The Crusader fortress of Belvoir, located on a hill of the Naphtali plateau, 20 km. south of the Sea of Galilee and
about 500 meters above the Jordan Valley, was originally a part of the feudal estate of a French nobleman named Velos
who lived in Tiberias.
Velos sold it to the Order of the Hospitallers in 1168 and they erected a strong concentric castle on the site.
The fortress of Belvoir served its purpose as a major obstacle to the Muslim goal of invading the Crusader Kingdom of
Jerusalem from the east. It withstood the attack of the Muslim forces in 1180. During the campaign of 1182, the
Battle of Belvoir Castle was fought nearby between King Baldwin IV of Jerusalem and Saladin.
Following the victory of the Muslim army under Saladin over the Crusaders at the battle of the Horns of Hittin,
Belvoir was besieged. The siege lasted a year and a half, until the defenders surrendered on 5 January 1189.

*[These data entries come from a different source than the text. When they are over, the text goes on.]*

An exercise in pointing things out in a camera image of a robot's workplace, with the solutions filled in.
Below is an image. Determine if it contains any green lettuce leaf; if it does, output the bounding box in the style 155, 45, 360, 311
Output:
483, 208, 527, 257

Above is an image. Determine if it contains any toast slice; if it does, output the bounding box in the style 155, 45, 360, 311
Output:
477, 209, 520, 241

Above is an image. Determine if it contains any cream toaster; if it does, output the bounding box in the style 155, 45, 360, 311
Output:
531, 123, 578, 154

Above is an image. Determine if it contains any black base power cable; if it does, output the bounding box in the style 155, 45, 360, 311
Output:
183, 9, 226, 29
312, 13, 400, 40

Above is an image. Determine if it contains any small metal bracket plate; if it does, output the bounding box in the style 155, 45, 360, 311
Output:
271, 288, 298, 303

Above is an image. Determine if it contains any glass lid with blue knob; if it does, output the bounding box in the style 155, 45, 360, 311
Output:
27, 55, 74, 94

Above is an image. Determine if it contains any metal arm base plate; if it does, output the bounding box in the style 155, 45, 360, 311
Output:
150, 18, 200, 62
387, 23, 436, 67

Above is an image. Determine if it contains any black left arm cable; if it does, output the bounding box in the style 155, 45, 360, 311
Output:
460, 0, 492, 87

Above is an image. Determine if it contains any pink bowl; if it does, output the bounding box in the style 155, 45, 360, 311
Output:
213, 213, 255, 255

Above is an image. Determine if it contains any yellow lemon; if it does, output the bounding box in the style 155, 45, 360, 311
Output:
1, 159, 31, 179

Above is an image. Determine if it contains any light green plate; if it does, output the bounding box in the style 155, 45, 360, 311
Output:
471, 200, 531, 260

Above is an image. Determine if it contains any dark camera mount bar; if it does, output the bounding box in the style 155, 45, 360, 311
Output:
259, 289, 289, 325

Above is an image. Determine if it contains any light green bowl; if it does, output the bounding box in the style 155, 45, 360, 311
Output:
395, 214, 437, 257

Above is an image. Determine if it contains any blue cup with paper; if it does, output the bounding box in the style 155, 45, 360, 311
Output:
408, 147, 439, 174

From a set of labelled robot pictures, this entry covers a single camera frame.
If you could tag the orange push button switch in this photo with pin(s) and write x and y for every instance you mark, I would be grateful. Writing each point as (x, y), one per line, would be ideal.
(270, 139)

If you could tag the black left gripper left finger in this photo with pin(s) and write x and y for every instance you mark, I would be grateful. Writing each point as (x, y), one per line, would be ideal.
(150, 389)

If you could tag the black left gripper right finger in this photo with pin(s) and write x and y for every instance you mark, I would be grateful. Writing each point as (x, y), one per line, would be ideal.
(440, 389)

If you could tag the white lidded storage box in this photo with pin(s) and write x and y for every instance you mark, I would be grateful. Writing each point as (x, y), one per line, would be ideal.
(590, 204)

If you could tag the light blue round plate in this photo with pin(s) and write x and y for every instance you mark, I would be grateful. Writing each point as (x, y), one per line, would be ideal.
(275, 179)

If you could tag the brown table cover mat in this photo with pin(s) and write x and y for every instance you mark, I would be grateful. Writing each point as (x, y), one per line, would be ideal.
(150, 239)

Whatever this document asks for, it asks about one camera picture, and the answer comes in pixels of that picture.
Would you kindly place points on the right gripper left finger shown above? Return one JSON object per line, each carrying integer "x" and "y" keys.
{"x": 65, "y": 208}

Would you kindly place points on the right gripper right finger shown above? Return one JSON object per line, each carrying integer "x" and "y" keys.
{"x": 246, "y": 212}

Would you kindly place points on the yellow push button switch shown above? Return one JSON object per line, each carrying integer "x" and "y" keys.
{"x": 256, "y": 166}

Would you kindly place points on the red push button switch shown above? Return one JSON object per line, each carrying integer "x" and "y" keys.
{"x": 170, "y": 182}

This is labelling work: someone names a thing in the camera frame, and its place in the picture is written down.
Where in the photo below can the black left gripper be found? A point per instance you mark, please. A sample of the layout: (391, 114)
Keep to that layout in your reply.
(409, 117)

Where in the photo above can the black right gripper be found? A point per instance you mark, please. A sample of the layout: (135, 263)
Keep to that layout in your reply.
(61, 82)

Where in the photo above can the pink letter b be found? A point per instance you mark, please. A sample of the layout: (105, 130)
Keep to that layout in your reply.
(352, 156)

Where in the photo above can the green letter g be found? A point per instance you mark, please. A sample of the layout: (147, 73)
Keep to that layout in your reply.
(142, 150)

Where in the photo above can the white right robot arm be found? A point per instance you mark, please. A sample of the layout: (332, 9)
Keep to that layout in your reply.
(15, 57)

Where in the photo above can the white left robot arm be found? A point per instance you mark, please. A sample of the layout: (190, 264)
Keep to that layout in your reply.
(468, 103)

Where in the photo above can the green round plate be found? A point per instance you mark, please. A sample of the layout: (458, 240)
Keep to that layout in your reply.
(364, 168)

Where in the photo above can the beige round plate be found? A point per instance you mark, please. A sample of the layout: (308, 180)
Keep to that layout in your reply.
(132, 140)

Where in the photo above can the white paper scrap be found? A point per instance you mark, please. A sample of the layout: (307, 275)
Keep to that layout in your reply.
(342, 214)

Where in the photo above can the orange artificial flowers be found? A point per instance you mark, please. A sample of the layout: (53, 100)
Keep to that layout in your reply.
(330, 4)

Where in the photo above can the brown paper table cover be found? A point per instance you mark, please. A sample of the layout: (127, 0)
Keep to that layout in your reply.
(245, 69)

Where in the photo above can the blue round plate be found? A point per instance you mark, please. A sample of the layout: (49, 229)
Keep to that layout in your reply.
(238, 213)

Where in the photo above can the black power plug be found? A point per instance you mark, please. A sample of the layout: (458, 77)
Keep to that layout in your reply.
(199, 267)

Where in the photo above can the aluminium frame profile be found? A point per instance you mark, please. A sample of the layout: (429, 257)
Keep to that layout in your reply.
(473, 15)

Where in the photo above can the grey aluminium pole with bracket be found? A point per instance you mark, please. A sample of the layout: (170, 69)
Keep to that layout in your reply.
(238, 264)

The fortifications of Belvoir were dismantled in 1217–18 by the Muslim rulers who feared the reconquest of the
fortress by the Crusaders.
In 1240 Belvoir was ceded to the Crusaders by agreement, however lack of funds did not permit them to restore the
fortifications and it returned to Muslim control.
In Hebrew it is known as Kohav Hayarden, meaning – Star of the Jordan which preserves the name of Kohav – a Jewish
village which existed nearby during the Roman and Byzantine periods.
During the Muslim period the place was known as Kawkab al-Hawa, meaning "Star of the Winds"-representing the strong
winds on this hill top. An Arab writer described Belvoir as "set amidst the stars like an eagles nest and abode of
the moon". The Palestinian village was depopulated after a military assault by Israeli forces in May 1948.
Belvoir is an early example of the concentric castle plan, which was widely used in later crusader castles. The
castle was highly symmetric, with a rectangular outer wall, reinforced with square towers at the corners and on each
side, surrounding a square inner enclosure with four corner towers and one on the west wall. Vaults on the inner side
of both walls provided storage and protection during bombardments.